=== Work instructions ===
Find the lines in these entries that include the word "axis" and state how many there are, with no other words.

Content starts

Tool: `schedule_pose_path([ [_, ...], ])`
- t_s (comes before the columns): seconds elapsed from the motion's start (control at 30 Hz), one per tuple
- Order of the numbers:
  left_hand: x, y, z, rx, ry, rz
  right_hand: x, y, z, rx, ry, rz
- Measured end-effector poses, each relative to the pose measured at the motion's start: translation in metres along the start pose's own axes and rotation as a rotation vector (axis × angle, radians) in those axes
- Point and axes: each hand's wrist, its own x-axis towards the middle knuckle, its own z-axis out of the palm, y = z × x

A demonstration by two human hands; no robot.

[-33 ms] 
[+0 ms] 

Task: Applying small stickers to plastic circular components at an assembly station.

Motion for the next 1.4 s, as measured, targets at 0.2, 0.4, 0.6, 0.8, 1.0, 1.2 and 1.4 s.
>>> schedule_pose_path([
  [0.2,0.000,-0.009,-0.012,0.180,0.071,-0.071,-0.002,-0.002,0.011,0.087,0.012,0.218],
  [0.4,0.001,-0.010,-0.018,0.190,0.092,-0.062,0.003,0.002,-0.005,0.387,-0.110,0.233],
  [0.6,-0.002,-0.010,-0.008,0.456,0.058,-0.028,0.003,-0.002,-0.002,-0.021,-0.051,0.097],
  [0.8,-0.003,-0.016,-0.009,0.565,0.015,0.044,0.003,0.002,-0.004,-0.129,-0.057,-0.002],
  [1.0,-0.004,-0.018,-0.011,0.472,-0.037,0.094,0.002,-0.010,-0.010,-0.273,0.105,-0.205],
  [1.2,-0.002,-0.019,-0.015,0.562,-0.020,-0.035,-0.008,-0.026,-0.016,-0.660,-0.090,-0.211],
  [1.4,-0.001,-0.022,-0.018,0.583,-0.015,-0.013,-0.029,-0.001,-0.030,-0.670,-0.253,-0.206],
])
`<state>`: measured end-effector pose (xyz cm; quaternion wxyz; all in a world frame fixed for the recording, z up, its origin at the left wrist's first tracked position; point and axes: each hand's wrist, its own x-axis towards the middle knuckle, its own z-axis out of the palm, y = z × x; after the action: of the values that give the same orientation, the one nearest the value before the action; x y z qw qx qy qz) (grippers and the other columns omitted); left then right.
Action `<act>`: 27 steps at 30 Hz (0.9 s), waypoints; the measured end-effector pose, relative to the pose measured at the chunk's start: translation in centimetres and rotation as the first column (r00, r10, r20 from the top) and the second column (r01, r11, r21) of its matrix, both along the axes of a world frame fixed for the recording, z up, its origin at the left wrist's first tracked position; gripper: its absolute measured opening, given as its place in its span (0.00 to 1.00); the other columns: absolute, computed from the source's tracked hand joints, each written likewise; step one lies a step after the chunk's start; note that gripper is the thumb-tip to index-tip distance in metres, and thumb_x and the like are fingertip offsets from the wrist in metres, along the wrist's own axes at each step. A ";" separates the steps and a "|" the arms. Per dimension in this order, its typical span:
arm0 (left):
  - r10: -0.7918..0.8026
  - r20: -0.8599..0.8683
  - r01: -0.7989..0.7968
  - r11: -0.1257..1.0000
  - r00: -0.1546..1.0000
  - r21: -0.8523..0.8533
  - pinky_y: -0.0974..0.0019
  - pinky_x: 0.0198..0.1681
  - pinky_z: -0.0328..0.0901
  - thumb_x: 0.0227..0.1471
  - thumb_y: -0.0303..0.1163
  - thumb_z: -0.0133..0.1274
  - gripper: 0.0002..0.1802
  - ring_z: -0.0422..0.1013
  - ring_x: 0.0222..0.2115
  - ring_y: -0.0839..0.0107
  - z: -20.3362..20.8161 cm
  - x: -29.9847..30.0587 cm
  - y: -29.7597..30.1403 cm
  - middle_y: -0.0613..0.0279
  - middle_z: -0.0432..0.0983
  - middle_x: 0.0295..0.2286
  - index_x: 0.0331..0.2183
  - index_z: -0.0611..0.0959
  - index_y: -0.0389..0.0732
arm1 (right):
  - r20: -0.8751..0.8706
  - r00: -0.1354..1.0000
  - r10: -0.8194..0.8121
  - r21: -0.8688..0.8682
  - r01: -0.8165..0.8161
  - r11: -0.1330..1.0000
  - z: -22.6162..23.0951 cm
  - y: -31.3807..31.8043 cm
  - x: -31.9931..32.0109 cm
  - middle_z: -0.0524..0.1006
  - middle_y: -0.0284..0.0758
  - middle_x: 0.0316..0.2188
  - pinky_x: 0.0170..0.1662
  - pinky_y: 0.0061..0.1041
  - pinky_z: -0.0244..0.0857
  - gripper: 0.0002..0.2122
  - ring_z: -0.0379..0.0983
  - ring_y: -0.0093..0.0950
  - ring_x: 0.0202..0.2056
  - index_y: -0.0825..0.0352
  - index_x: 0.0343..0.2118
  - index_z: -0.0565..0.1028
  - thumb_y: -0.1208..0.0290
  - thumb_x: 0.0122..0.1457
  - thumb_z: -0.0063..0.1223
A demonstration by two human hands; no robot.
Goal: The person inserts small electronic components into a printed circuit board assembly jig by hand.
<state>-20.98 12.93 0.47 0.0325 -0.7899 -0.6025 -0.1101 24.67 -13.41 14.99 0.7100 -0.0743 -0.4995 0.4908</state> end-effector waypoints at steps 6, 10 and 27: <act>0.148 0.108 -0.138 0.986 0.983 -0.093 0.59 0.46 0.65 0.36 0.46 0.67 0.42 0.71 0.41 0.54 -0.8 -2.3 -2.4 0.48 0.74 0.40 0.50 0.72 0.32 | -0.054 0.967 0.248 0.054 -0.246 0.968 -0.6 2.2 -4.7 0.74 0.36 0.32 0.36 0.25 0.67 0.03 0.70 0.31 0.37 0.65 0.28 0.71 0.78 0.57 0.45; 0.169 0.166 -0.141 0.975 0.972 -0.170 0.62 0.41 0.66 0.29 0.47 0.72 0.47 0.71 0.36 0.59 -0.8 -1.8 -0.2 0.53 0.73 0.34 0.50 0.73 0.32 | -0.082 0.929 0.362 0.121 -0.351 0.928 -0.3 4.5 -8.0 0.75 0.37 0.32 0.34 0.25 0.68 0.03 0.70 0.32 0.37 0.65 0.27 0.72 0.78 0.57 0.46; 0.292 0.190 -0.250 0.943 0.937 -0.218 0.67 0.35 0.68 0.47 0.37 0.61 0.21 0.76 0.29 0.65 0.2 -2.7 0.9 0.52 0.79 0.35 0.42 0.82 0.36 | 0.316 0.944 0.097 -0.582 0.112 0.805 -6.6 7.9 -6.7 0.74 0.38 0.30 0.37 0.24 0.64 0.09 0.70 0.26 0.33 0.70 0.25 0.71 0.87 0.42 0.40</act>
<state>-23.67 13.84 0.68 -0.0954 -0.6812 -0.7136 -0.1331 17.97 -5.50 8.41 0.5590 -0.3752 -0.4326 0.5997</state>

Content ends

=== Task result ===
3